Wood, Jeffrey D.; Doran (nee Udovikova), Olena; Whittington, Frances; McGivan, John D.


Jeffrey D. Wood

Olena Doran
College Dean of Research and Enterprise

Frances Whittington

John D. McGivan


Skatole, a derivative of tryptophan, is produced in the hind-gut of pigs and is metabolised via hepatic cytochrome P4502E1 (CYP2E1). Excessive accumulation of skatole together with androstenone, a metabolite of testosterone, in adipose tissue in some pigs is a major cause of 'boar taint' and is associated with defective expression of CYP2E1. This phenomenon is not understood because factors regulating CYP2E1 expression in pig liver have not yet been characterised.
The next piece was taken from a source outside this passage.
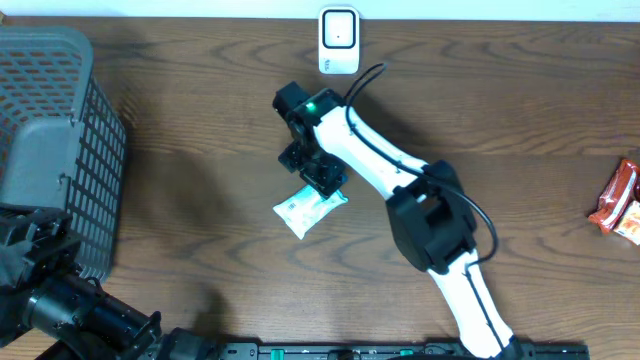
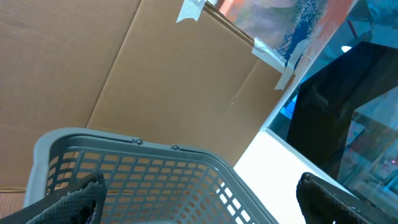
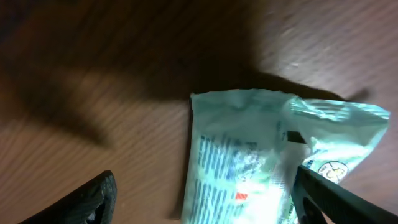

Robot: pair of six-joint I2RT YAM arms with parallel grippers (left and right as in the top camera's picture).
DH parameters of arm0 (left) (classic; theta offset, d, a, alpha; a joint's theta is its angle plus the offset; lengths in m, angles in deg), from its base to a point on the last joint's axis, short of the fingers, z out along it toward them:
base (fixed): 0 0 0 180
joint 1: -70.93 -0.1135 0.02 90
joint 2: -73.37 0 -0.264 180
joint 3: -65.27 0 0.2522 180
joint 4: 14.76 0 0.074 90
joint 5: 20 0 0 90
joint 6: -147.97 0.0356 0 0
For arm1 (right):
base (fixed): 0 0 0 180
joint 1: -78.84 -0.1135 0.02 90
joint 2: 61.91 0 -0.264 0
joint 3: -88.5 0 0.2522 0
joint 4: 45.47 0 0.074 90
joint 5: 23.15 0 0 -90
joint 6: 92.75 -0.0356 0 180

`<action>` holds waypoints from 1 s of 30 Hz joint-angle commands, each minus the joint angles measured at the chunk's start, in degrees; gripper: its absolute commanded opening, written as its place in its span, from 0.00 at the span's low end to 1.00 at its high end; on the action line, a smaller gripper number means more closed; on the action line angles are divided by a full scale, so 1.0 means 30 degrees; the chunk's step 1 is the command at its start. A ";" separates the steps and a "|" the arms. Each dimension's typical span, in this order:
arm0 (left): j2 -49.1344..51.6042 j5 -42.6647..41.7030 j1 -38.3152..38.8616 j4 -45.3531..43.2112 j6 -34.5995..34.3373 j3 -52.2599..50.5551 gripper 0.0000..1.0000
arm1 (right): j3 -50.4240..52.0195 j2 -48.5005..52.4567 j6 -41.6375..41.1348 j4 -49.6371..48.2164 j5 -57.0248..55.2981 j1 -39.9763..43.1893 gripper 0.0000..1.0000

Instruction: Scan the item barcode

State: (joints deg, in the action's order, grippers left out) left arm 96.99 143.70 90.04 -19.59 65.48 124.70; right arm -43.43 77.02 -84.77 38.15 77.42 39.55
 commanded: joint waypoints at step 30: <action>-0.0138 0.0182 -0.0095 -0.0095 0.0117 0.0138 0.98 | -0.3213 -0.0044 0.6652 0.0204 -0.0532 -0.0168 0.01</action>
State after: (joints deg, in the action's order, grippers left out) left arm 96.99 143.70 90.07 -19.59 65.50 124.70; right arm -51.22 80.06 -71.87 40.14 77.77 39.34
Therefore effects of skatole and androstenone on CYP2E1 expression were studied using isolated pig hepatocytes as a model system. Skatole induced CYP2E1 protein expression to the same degree as did acetone, a known CYP2E1 inducer. Induction by skatole was maximum between 20 and 28 h and a half-maximum effect was obtained at a skatole concentration of 0.2 mM. Induction of CYP2E1 by skatole was protein-synthesis dependent. Androstenone antagonised the effect of skatole on CYP2E1 expression but did not affect the CYP2E1 protein level when added alone. These results suggest that defective expression of CYP2E1 in some pigs is due to excessive concentrations of androstenone which prevent CYP2E1 induction by its substrate skatole. As a result, skatole metabolism is reduced and skatole is accumulated in adipose tissue. © 2002 Published by Elsevier Science Ireland Ltd.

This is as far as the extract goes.